**Task to carry out**
Only lines that contain the word "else" belong in the answer; copy them from the records below.

**The input**

##########

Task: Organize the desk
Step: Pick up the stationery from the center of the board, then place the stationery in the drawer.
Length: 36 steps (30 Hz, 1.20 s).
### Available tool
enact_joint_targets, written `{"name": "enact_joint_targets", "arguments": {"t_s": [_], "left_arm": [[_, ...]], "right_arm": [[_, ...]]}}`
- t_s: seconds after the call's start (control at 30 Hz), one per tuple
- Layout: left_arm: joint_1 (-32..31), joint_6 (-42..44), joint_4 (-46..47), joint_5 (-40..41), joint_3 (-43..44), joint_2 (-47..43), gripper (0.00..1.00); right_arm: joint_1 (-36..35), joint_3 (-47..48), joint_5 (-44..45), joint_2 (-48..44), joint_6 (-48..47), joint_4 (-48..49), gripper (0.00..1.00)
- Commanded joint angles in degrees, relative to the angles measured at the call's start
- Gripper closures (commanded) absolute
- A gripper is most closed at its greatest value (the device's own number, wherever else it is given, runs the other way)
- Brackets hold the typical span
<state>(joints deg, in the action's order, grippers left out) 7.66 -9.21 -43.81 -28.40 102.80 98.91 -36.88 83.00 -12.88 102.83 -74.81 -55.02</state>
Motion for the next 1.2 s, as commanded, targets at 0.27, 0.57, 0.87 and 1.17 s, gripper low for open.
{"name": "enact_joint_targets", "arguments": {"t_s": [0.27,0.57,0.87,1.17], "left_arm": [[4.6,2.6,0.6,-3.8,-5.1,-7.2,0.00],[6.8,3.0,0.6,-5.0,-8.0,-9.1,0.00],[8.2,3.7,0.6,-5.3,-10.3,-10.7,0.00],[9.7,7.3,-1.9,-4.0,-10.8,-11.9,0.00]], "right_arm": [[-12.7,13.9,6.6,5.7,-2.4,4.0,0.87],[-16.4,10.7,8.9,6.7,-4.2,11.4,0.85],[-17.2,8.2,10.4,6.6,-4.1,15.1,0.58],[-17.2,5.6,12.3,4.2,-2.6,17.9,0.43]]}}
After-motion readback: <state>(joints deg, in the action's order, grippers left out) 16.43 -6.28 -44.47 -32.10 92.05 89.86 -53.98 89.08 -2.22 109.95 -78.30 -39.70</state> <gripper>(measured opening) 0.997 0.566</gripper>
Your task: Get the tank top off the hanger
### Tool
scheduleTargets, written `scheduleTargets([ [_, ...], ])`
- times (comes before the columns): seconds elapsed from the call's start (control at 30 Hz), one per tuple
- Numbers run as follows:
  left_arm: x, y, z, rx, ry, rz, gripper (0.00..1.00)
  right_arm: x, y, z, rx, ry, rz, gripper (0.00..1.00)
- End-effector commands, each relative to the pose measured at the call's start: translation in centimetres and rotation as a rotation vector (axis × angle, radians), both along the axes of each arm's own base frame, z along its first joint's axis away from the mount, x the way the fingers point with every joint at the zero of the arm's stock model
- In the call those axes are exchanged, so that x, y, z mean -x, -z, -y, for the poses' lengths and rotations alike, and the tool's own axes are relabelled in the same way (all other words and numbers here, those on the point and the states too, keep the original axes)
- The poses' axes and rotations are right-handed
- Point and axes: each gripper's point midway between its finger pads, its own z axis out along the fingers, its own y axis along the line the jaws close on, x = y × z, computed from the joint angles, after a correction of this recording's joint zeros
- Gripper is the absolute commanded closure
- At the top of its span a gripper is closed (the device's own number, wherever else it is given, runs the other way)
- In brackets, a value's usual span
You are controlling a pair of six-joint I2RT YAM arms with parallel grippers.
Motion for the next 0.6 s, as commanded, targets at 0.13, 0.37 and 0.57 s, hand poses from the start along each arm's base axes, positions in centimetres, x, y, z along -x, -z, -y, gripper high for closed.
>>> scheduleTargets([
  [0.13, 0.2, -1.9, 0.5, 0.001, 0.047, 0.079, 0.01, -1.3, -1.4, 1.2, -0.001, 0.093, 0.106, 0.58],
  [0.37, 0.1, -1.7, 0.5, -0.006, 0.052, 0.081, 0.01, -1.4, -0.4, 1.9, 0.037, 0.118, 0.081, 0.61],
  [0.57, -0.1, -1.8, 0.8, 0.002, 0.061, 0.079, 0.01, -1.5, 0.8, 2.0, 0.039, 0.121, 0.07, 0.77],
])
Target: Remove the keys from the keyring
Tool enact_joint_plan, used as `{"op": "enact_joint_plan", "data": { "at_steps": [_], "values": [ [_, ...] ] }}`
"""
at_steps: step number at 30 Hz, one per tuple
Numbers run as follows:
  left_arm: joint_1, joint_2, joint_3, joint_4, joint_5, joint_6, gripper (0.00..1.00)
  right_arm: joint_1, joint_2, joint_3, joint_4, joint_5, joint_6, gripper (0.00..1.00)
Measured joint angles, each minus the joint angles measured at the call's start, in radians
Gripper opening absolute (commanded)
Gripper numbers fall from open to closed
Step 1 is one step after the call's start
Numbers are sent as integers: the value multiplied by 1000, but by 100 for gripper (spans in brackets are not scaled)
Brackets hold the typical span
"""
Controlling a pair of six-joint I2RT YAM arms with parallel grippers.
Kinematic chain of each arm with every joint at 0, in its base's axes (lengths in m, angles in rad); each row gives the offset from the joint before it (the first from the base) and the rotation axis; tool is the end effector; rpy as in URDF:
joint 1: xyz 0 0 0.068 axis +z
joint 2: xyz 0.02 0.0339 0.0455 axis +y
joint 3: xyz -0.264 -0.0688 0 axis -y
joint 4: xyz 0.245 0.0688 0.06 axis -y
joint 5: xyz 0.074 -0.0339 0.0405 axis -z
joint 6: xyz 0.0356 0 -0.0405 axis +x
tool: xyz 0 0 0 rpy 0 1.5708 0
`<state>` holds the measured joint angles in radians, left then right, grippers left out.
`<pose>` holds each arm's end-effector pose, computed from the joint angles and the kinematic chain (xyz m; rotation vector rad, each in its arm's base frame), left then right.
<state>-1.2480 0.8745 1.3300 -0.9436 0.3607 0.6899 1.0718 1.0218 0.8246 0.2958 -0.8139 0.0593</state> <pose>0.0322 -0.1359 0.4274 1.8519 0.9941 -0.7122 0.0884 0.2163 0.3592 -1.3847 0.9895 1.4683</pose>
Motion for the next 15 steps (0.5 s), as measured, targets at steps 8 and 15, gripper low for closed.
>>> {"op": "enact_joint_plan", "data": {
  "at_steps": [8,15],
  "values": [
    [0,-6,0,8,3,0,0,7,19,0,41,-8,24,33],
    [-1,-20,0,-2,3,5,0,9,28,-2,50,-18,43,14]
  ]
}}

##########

**Solution to this exercise**
- A gripper is most closed at its greatest value (the device's own number, wherever else it is given, runs the other way)
- At the top of its span a gripper is closed (the device's own number, wherever else it is given, runs the other way)

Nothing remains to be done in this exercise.